*** Supplied records ***
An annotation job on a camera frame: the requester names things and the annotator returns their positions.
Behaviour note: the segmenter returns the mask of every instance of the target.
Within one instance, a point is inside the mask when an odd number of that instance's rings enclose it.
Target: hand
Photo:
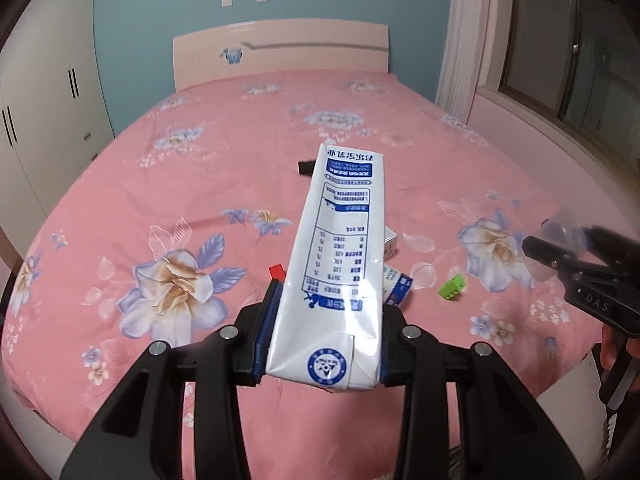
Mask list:
[[[602,352],[600,352],[600,362],[605,370],[611,370],[616,358],[618,357],[618,348],[614,343],[615,330],[610,326],[602,326]],[[640,339],[630,339],[626,342],[626,351],[635,359],[640,359]],[[640,390],[640,376],[636,377],[629,391],[634,392]]]

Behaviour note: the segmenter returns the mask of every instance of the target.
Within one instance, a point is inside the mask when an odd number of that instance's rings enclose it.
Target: black door handle
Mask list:
[[[11,134],[9,133],[9,127],[6,124],[6,115],[4,114],[4,110],[2,110],[2,120],[4,121],[4,129],[6,130],[6,136],[9,139],[9,145],[13,147],[14,144],[11,142]]]
[[[76,95],[80,97],[80,92],[78,91],[78,81],[76,81],[76,69],[72,68],[71,72],[74,74],[74,85],[76,85]]]
[[[7,106],[6,111],[9,114],[9,124],[11,124],[11,131],[14,133],[14,140],[15,140],[15,143],[17,144],[18,137],[15,136],[14,120],[11,118],[11,108]]]
[[[74,82],[71,81],[71,70],[67,70],[66,73],[69,74],[69,84],[71,85],[71,95],[76,98],[76,92],[74,91]]]

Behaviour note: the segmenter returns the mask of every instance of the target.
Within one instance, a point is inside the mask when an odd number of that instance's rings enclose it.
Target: blue circular logo
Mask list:
[[[311,354],[306,369],[316,383],[331,386],[347,373],[347,361],[337,350],[321,348]]]

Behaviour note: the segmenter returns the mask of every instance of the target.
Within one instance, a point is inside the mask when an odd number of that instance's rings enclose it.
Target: pink bedsheet
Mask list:
[[[599,339],[559,282],[533,282],[522,261],[522,237],[558,205],[481,136],[392,75],[272,73],[168,98],[62,199],[4,326],[4,368],[22,402],[78,439],[150,341],[201,340],[260,300],[268,267],[289,261],[309,186],[298,161],[321,142],[385,156],[386,224],[398,233],[388,262],[415,279],[410,322],[458,346],[489,341],[535,395]],[[437,289],[457,273],[466,291],[442,300]],[[185,396],[192,479],[192,385]],[[400,389],[331,394],[265,377],[239,399],[255,478],[392,471]]]

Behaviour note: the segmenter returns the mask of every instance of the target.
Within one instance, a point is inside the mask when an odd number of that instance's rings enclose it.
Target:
*** End of Supplied records ***
** About this task **
Beginning with the line in which "Target: pink bedsheet" appears, print each remaining line of the listing exactly, the last line included.

** Reply to the task **
Target: pink bedsheet
Mask list:
[[[599,339],[559,282],[533,282],[522,261],[522,237],[558,205],[481,136],[392,75],[272,73],[168,98],[62,199],[4,326],[4,368],[22,402],[78,439],[150,341],[201,340],[260,300],[268,267],[289,261],[309,186],[298,161],[321,142],[385,156],[386,224],[398,233],[388,262],[415,279],[410,322],[458,346],[489,341],[535,395]],[[437,289],[457,273],[466,291],[442,300]],[[185,396],[192,479],[192,385]],[[400,389],[331,394],[265,377],[239,399],[255,478],[392,471]]]

Behaviour note: the segmenter returns the mask of every instance of the target.
Within one instance, a point is inside the mask when an odd number of that instance's rings enclose it.
Target:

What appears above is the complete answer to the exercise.